PROBLEM DETAILS:
Please restate the listing word for word, omitting the images.

INPUT DATA:
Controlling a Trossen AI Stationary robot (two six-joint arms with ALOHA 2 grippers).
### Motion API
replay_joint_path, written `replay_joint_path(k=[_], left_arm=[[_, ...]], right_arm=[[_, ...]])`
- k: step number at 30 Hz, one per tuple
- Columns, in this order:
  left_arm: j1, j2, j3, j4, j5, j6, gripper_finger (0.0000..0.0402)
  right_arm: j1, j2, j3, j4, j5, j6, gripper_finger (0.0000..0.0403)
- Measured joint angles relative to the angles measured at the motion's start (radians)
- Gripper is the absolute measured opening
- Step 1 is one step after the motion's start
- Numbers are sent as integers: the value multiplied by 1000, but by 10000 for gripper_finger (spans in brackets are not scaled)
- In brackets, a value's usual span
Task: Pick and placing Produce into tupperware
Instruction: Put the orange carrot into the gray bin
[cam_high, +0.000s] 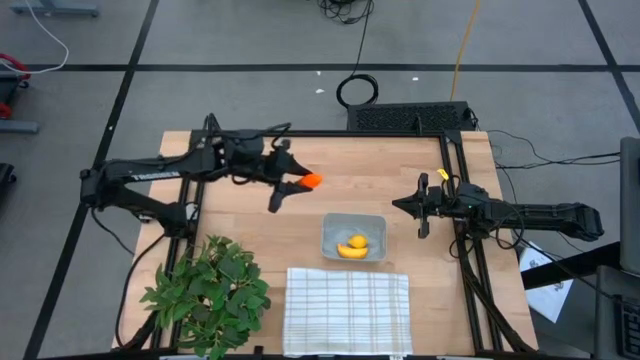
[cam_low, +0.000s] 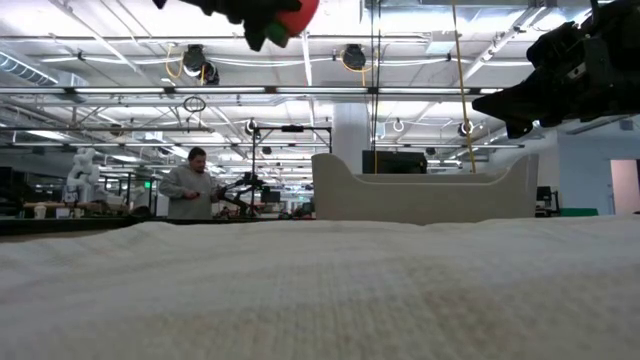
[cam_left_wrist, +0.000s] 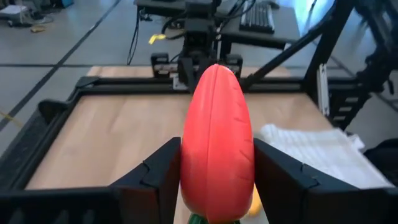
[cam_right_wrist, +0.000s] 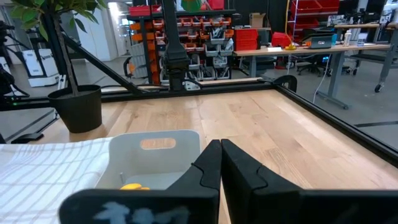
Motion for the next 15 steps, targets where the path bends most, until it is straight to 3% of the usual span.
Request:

WRITTEN SOLUTION:
Controlling a Trossen AI Stationary robot (two six-joint arms with ALOHA 2 grippers).
### Motion API
replay_joint_path, written `replay_joint_path(k=[_], left_arm=[[_, ...]], right_arm=[[_, ...]])`
- k: step number at 30 Hz, one per tuple
- Columns, in this order:
  left_arm: j1, j2, j3, j4, j5, j6, gripper_finger (0.0000..0.0402)
  right_arm: j1, j2, j3, j4, j5, j6, gripper_finger (0.0000..0.0403)
- Measured joint angles relative to the angles measured at the motion's start (radians)
- Gripper is the absolute measured opening
- Step 1 is one step after the motion's start
- Numbers are sent as integers: the value multiplied by 1000, but by 10000 for gripper_finger (spans in brackets are not scaled)
- In brackets, a value's usual span
Task: Pick and placing Produce into tupperware
Instruction: Put the orange carrot into the gray bin
[cam_high, +0.000s] 
[cam_low, +0.000s] 
[cam_left_wrist, +0.000s] 
[cam_right_wrist, +0.000s] 
Motion for the next 15 steps, targets where the path bends most, until it is straight to 3% of the usual span.
Request:

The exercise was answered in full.